GrAPL 2021: Workshop on Graphs, Architectures, Programming, and Learning
Virtual
17 May 2021
Scope and Goals:
GrAPL is the result of the combination of two IPDPS workshops
- GABB: Graph Algorithms Building Block
- GraML: Workshop on The Intersection of Graph Algorithms and Machine Learning
Data analytics is one of the fastest growing segments of computer science. Much of the recent focus in Data Analytics has emphasized machine learning. This is understandable given the success of deep learning over the last decade. However, many real-world analytic workloads are a mix of graph and machine learning methods.

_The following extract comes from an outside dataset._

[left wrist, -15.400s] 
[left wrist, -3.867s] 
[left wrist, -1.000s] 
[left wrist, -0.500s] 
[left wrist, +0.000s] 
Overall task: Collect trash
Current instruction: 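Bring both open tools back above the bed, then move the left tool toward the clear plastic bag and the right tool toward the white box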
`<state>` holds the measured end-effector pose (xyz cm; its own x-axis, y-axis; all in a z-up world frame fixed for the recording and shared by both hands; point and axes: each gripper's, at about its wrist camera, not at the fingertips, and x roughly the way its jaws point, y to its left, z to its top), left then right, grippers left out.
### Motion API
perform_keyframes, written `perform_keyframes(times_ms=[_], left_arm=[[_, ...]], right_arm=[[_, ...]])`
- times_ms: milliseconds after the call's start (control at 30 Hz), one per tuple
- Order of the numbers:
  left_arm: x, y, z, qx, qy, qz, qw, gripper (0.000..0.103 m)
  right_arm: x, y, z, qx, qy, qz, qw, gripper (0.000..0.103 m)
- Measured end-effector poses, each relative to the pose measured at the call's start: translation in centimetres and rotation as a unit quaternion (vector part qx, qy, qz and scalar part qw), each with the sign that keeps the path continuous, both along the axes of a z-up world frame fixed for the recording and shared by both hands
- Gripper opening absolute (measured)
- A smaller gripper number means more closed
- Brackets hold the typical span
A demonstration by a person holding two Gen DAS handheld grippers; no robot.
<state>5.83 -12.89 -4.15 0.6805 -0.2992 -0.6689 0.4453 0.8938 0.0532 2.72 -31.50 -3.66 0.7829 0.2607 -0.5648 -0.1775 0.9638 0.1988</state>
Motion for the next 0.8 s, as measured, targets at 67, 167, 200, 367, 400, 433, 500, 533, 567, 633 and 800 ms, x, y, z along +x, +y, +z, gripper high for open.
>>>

Graphs play an important role in the synthesis and analysis of relationships and organizational structures, furthering the ability of machine-learning methods to identify signature features. Given the difference in the parallel execution models of graph algorithms and machine learning methods, current tools, runtime systems, and architectures do not deliver consistently good performance across data analysis workflows. In this workshop we are interested in Graphs, how their synthesis (representation) and analysis is supported in hardware and software, and the ways graph algorithms interact with machine learning. The workshop’s scope is broad which is a natural outgrowth of the wide range of methods used in large-scale data analytics workflows.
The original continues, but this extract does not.